THE Co-operative Group has announced a consolidated operating profit before exceptional items of £ 231.4 million on a turnover of £ 7.8 billion ? up £ 2.4 billion from 2001.
Results for the year ended January 11 make it clear that, as the results of the Group's insurance business, CIS, were not consolidated in 2001, Group income on a like-for-like basis was £ 529 million higher, up 7.3 per cent and profits (before exceptional items) rose by 24 per cent.
Profits from trading activities were £ 81.4m, a rise of 40 per cent, and those from the Co-operative Bank and CIS of £ 122.5 million and £ 27.5 million respectively.
The Group's food retailing business continued to outperform the national grocery market, with like-for-like sales up six per cent in convenience stores.
Total food sales rose nine per cent to £ 2.6 billion and profits jumped 52 per cent to £ 69.5 million. The Group says this was helped by store refits and acquisitions; margin improvements resulting from scale growth and a strong marketing campaign for the Group's convenience offer and ethical values.
Last year, the Co-op Group refitted 262 stores, bringing total refits in the last three years to 835. In October, it acquired Alldays for £ 133 million to become UK market leader in convenience retailing with over 1,700 outlets.
"Alldays gave us critical mass in a sector where we perform strongly. We do not intend that to be our last major acquisition in food retailing, though we are prepared to wait for the right opportunity to come along," said Chief Executive Martin Beaumont (above).
Other profit contributions came from the Group's property business, up £ 2.1 million to £ 13.1 million. National Co-operative Chemists also did well, with profits of £ 9.8 million, up £ 3.9 million.
In contrast, Associated Co-operative Creameries (ACC) and the Group's farming operation, Farmcare, were once again hit by the problems besetting their industries. ACC made a loss of £ 0.2 million after £ 0.7 million of rationalisations, while Farmcare reduced its losses by £ 0.9 million to £ 2.0 million.
The Group's funeral business stabilised its market share at 14.4 per cent, though profits were down by £ 3.1 million to £ 12.7 million due to the falling death rate.
Travelcare increased sales by 6.2 per cent to £ 401.5 million despite difficult trading conditions and reduced losses to £ 0.4 million, down from £ 3.7 million in 2001.
In financial services, 2002 saw the formation of Co-operative Financial Services (CFS) under the leadership of Mervyn Pedelty.
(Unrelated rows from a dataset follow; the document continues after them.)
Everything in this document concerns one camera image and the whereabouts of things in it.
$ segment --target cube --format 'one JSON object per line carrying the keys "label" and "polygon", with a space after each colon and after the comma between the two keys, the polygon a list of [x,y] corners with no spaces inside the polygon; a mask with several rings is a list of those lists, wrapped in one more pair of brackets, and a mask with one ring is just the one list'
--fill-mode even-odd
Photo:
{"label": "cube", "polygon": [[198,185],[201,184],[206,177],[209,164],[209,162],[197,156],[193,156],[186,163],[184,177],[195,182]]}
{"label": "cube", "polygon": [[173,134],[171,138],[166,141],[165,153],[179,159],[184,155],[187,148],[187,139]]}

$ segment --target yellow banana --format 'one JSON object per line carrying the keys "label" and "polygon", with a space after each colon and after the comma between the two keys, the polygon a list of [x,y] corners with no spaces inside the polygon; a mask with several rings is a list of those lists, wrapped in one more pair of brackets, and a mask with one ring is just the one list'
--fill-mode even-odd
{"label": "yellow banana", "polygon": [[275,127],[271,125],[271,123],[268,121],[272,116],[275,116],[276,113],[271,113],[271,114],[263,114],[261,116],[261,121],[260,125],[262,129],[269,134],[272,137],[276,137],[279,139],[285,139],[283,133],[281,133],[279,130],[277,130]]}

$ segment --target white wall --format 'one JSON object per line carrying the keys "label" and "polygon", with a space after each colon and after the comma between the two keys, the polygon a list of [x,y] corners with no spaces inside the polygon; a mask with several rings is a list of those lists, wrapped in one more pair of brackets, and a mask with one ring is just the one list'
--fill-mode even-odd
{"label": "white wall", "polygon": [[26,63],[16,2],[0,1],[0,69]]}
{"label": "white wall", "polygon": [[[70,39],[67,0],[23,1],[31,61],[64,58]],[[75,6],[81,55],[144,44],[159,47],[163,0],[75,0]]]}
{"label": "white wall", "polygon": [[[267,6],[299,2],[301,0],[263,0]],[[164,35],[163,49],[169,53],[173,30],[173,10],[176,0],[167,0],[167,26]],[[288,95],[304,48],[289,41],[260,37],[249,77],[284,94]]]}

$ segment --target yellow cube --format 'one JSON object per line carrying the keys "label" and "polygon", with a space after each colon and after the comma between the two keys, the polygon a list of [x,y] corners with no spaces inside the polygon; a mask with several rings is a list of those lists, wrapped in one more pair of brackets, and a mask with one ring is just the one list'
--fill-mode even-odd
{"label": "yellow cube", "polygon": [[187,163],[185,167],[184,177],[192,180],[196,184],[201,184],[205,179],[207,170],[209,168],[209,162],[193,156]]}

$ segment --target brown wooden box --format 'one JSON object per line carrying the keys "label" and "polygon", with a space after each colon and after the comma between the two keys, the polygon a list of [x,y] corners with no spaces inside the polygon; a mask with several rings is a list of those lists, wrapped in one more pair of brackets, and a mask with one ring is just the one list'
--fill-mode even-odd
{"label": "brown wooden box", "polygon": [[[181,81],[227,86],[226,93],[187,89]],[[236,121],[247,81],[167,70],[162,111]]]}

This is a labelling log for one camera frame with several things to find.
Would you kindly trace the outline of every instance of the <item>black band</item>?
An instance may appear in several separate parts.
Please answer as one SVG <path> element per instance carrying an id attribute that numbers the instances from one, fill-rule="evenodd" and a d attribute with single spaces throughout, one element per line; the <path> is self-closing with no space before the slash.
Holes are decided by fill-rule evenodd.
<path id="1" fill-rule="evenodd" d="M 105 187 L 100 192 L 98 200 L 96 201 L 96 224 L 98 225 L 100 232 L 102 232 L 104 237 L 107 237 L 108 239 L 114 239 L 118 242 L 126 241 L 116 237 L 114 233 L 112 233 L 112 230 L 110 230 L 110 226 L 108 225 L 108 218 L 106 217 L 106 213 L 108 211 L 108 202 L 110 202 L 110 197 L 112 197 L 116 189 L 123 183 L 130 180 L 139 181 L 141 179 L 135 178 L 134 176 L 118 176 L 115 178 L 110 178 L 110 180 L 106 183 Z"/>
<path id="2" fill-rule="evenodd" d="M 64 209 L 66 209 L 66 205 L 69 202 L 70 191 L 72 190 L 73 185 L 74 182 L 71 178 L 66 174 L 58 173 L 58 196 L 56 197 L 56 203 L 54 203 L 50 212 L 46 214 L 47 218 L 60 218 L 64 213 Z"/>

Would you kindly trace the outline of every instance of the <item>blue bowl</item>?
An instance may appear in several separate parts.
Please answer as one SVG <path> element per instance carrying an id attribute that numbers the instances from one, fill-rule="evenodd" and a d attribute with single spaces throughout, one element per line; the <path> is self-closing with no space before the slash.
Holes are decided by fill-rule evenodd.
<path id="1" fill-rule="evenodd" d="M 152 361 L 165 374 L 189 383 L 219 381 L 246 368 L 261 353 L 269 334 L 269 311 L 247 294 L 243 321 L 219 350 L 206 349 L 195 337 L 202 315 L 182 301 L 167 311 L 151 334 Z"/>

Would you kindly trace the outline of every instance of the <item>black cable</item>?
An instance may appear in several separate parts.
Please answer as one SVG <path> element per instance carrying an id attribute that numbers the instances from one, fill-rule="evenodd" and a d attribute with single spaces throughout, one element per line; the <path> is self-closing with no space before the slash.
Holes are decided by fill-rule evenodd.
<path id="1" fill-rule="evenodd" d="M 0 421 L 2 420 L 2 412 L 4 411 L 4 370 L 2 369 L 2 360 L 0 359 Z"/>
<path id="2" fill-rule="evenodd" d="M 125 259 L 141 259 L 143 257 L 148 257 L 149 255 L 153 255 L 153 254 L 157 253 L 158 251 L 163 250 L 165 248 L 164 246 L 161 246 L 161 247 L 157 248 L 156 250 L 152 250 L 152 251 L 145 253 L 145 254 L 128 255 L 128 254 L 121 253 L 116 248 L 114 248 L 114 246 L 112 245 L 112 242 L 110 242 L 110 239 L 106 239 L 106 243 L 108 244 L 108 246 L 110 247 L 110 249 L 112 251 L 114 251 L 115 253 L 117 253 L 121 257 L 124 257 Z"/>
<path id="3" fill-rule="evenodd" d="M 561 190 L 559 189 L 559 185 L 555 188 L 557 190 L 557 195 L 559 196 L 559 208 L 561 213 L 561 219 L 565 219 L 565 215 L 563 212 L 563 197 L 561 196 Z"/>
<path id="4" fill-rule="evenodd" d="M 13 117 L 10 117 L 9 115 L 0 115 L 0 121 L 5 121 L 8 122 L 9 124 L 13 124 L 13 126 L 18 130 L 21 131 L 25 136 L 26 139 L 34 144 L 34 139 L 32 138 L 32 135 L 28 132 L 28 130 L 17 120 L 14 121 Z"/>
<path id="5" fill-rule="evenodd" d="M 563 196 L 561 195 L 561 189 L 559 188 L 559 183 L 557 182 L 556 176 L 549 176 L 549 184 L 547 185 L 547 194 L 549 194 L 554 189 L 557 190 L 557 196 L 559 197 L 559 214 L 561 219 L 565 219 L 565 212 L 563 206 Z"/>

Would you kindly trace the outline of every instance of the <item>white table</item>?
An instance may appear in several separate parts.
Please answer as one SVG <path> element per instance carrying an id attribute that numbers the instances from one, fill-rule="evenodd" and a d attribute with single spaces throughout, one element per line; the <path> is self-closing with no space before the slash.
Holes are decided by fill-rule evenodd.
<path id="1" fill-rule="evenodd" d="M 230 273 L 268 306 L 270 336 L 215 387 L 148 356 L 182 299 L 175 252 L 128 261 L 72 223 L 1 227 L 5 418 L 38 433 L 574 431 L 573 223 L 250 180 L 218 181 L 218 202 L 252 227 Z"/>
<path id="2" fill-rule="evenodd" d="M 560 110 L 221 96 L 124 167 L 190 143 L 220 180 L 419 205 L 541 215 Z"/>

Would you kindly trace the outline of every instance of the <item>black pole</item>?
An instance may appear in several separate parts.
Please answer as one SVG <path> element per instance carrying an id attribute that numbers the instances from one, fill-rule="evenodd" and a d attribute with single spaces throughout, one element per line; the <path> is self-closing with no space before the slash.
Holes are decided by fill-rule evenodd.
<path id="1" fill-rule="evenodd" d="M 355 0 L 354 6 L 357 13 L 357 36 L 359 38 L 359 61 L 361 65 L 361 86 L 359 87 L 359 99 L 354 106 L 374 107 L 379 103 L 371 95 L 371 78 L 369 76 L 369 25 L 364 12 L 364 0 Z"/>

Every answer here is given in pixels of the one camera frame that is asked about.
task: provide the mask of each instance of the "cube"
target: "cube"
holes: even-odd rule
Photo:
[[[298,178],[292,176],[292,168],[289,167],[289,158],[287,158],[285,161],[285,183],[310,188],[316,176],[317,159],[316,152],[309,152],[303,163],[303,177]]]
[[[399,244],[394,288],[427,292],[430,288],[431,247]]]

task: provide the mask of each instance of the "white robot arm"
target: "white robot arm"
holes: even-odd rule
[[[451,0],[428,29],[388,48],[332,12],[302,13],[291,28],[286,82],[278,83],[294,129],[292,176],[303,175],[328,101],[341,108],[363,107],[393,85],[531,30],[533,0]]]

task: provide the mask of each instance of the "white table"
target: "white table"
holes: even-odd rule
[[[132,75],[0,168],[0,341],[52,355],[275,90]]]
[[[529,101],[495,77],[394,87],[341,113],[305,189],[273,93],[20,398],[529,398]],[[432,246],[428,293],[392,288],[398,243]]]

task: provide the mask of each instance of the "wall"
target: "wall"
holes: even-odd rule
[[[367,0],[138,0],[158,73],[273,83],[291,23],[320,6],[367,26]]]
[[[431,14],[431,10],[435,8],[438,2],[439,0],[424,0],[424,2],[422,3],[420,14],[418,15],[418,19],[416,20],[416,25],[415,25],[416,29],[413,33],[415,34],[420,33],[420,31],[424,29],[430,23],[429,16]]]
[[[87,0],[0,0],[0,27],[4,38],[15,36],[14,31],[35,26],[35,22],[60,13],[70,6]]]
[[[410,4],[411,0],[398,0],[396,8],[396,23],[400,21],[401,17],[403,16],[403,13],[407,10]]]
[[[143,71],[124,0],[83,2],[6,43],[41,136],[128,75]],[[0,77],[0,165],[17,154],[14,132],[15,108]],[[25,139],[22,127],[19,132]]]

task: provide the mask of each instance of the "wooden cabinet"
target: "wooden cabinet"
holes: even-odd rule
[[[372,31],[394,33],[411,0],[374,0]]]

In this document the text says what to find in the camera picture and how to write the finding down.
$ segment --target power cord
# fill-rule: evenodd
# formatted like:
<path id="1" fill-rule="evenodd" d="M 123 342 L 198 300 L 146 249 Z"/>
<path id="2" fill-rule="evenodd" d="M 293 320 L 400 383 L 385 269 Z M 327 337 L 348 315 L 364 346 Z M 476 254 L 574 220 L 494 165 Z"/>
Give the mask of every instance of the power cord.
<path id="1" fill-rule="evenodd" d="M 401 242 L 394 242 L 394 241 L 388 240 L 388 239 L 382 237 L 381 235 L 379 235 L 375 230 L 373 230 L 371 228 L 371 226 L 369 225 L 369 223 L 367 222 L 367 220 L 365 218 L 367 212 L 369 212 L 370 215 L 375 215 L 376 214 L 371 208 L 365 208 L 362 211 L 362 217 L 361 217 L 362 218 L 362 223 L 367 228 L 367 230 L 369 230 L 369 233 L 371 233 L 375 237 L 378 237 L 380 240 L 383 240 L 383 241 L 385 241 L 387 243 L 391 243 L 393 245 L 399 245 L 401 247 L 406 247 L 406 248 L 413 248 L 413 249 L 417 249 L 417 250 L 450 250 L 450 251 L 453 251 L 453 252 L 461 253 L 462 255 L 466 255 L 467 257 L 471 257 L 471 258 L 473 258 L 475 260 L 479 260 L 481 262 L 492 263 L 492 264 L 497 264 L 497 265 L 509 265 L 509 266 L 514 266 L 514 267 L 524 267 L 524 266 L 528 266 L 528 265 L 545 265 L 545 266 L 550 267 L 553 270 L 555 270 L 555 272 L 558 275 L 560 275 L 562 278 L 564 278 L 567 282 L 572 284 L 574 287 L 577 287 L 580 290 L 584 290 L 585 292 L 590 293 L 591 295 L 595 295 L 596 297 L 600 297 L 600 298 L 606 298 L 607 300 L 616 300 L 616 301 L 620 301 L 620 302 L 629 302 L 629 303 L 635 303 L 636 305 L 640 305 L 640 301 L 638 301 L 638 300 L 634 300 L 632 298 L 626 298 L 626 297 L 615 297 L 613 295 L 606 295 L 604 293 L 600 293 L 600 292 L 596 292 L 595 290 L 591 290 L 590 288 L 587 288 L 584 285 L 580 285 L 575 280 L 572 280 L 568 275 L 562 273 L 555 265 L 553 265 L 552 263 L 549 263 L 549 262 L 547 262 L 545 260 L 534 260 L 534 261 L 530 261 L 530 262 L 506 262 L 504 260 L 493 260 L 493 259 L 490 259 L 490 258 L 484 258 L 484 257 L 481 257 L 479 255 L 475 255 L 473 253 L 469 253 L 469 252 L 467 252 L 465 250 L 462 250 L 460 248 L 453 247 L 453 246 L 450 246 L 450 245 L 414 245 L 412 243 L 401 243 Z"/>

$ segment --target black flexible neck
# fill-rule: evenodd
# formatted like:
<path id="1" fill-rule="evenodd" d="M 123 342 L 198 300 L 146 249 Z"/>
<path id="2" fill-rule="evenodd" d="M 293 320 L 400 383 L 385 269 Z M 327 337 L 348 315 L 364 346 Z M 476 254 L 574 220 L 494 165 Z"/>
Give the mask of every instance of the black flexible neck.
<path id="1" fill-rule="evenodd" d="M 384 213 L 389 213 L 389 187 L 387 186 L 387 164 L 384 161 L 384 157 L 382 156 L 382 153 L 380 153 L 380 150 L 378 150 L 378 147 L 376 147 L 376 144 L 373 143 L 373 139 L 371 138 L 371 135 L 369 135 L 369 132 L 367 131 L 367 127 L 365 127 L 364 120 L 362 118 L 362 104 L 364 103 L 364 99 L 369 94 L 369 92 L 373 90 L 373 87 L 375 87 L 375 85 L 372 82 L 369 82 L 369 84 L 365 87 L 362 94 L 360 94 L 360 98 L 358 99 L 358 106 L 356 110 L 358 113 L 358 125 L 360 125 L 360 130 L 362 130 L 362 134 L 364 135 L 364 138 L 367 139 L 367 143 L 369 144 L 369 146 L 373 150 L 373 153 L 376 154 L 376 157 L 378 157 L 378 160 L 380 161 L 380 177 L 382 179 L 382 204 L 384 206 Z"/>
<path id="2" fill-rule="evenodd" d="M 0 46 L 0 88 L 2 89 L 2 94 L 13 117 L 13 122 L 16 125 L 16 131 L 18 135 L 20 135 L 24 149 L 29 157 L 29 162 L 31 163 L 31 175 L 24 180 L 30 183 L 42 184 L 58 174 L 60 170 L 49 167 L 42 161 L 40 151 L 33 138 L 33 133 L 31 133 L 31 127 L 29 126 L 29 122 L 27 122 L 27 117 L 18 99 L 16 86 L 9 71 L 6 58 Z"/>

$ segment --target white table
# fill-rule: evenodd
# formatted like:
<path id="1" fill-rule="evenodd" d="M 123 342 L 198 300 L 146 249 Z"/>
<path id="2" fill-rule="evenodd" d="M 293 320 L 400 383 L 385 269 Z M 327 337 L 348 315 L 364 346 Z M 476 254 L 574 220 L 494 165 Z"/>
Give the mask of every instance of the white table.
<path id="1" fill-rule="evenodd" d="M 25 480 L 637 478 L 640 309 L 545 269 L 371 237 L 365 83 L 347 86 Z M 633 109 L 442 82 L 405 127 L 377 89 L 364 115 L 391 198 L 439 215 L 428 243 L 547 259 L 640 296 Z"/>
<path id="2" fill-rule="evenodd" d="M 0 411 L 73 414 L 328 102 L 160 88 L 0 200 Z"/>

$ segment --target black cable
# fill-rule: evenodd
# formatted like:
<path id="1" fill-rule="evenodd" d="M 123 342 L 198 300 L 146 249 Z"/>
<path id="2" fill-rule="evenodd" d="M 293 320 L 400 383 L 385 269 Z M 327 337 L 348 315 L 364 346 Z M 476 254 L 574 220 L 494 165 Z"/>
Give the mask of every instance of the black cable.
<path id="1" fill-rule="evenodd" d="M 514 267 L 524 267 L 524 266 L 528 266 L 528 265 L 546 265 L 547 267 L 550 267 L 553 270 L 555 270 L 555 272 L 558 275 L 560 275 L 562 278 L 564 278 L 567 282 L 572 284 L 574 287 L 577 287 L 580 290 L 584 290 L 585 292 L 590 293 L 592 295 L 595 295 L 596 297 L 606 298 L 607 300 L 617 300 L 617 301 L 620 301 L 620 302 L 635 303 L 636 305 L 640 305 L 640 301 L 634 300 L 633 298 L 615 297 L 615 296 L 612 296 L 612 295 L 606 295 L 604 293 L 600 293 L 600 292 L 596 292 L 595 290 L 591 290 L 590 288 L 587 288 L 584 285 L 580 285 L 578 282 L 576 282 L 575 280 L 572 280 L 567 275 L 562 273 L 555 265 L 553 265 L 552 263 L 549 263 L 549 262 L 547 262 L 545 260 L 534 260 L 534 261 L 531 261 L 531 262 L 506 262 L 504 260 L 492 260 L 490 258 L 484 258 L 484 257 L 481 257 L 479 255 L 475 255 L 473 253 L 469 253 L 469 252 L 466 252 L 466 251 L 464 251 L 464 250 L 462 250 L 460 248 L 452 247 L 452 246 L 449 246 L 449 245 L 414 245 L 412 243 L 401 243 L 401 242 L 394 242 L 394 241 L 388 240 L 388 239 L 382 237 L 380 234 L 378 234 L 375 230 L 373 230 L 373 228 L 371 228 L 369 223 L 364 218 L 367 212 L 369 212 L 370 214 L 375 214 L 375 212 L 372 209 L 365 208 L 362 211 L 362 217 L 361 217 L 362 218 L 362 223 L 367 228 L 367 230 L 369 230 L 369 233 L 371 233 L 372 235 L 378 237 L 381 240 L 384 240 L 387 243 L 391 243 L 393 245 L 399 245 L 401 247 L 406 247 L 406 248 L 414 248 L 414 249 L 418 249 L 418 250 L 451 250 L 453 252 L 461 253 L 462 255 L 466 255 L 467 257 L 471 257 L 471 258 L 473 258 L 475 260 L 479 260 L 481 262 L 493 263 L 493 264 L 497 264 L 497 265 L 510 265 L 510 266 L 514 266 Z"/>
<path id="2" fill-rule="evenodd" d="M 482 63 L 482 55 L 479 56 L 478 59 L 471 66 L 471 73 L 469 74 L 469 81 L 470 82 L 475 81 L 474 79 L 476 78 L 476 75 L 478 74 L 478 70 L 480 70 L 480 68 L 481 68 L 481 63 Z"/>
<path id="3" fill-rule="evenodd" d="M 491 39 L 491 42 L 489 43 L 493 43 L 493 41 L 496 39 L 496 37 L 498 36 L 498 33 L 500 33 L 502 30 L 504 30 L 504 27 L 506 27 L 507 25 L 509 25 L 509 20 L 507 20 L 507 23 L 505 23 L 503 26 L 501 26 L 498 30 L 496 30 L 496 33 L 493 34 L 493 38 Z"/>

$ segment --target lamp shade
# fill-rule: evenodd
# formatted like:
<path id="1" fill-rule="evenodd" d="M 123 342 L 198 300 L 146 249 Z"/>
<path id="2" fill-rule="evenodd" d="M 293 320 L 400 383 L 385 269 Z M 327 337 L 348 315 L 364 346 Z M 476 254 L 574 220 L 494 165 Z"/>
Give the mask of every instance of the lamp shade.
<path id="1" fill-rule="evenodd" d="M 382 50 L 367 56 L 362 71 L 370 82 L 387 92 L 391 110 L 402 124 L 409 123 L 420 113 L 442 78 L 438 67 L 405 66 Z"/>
"Bringing the bank and CIS together into Co-operative Financial Services offers great potential for growth," said Mr Beaumont.
"There is surprisingly limited overlap between their customer bases, creating opportunities for cross-selling," he added.
Despite the current global situation affecting the insurance industry, CIS's net premium earned was stable at £ 1,949 million, a rise of three per cent on 2001. Pre-tax profit from general insurance rose to £ 27.5 million from £ 13.8 million last year.
Across its family of businesses the Co-operative Group invested £ 359 million in 2002, while borrowings increased by £ 108 million to £ 368 million (due to the Alldays acquisition). Gearing remained low at 14.1 per cent.
Members' funds stand at £ 2.5 billion after distributions of almost £ 20 million, including corporate members' dividends of £ 14.9 million.
The Group also returned 5.4 per cent of its profits to charitable and community causes, and paid out a record £ 27 million in Dividend payments.